As many of us have taken off our masks, the everyday cold has begun to circulate again. As you can probably hear I have one now, and it’s like I’ve forgotten how to be sick. Or at least, how to do it gracefully. Luckily, I recently tagged along on a foraging walk with two friends and herbalists who are masters of using the land around us to create medicinal broths and teas. Here’s Briget Bride, who lives on the South Shore.
"The folk name for usnea is lungs of the Earth. You generally will find it where you have a lot of clean air and healthy trees."
Usnea is that pale green, beard-like lichen that grows almost everywhere on the Cape and Islands. It’s common on oak trees, and you know you’ve found it when you gently pull apart a piece and see that it has a stretchy white filament in the center. Usnea is a potent anti-biotic and an immune system stimulant that as its nickname suggests is especially good for the respiratory system.
"It makes it easier for the cilia in the lungs to absorb oxygen," Briget says.

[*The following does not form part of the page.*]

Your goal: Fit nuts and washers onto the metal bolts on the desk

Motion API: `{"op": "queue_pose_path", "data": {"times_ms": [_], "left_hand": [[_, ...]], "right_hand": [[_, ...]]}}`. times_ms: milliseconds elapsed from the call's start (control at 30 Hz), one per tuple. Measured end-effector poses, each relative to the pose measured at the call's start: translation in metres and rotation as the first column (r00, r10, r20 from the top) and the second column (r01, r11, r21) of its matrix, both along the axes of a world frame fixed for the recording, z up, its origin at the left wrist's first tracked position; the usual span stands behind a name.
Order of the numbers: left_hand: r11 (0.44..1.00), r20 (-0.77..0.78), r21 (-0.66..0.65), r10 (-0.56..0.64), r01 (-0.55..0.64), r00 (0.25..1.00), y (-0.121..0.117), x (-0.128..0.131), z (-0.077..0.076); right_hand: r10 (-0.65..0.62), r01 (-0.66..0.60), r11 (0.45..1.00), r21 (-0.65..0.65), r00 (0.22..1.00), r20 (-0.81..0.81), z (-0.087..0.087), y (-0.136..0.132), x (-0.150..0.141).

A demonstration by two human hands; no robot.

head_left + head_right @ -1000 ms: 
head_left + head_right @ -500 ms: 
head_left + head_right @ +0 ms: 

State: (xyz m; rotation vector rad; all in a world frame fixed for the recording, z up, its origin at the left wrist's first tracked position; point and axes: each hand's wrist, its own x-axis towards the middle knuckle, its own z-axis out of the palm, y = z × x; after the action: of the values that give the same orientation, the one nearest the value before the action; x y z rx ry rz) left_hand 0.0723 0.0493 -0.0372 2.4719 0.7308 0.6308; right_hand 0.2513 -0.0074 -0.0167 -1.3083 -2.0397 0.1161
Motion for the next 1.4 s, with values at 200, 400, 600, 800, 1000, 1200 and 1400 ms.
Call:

The same is true for the leaves of a common plant called mullein, which has soft, pale green leaves that look a lot like lamb’s ear. For both plants, you can make a tea or a broth by steeping the lichen or leaves in hot water. It’s pretty mild — beyond hints of earth and a little bitter there isn’t much flavor. Next up a couple of mushrooms for soup to soothe a sore throat. Truro nutritionist and forager Nicole Cormier tells me about a sweet and sour soup made with wood ear. Its Latin name is Auricularia auricula-judae
"It’s a jelly-like fungi and it is what’s used in sweet and sour soup and you can find it on fallen branches. It’s the ones that I find most often are the darker brown color but you’d also see similar ones, that’s another jelly-like fungi called witches butter that’s like the bright orange one."
"It grows on hard wood fallen branches so often times that’s it dried out a little bit. This dries up to be the tiniest dot of nothing and then you add water and it’s a hundred times its size," Briget says.
There’s a guy online who calls himself The Forager Chef — he’s written a cookbook called Flora — and he has an amazing recipe for Sweet and Sour Soup with Wood Ears that also calls for chicken broth and ginger. Meanwhile, Briget mentions another mushroom that’s easy to identify and a known immune booster:
"Birch polypore is a great like it grows one year and dies so picking it isn’t a problem."
I harvest and dry birch polypore all the time — they’re kidney shaped and grow like shelves out of dying birch trees. Once you learn to spot them, you see them everywhere — I once grabbed one going through some glades on skis. And while some people say the broth they make is bitter, I like it. I drink it as a tea or fold it into hearty soups or stews like chili. Last but not least is a common weed called burdock.
"So I have some of the burdock up back so you can see what the root looks like when you slice it and then you can dehydrate it and you can put that into your broths or your teas as well," Nicole says.
One of my favorite recipes for an immune broth comes from a New York cookbook author named Rebecca Katz. In addition to burdock root it calls for fennel, onions, carrots, celery, shiitake mushrooms, garlic, ginger, and thyme. It’s not just soothing, it’s delicious.
Like many of you, I grew up getting medicine at the pharmacy. And I still do a lot of the time. But there’s something deeply comforting about getting to know the plants outside my front door and the many foods and medicines they provide.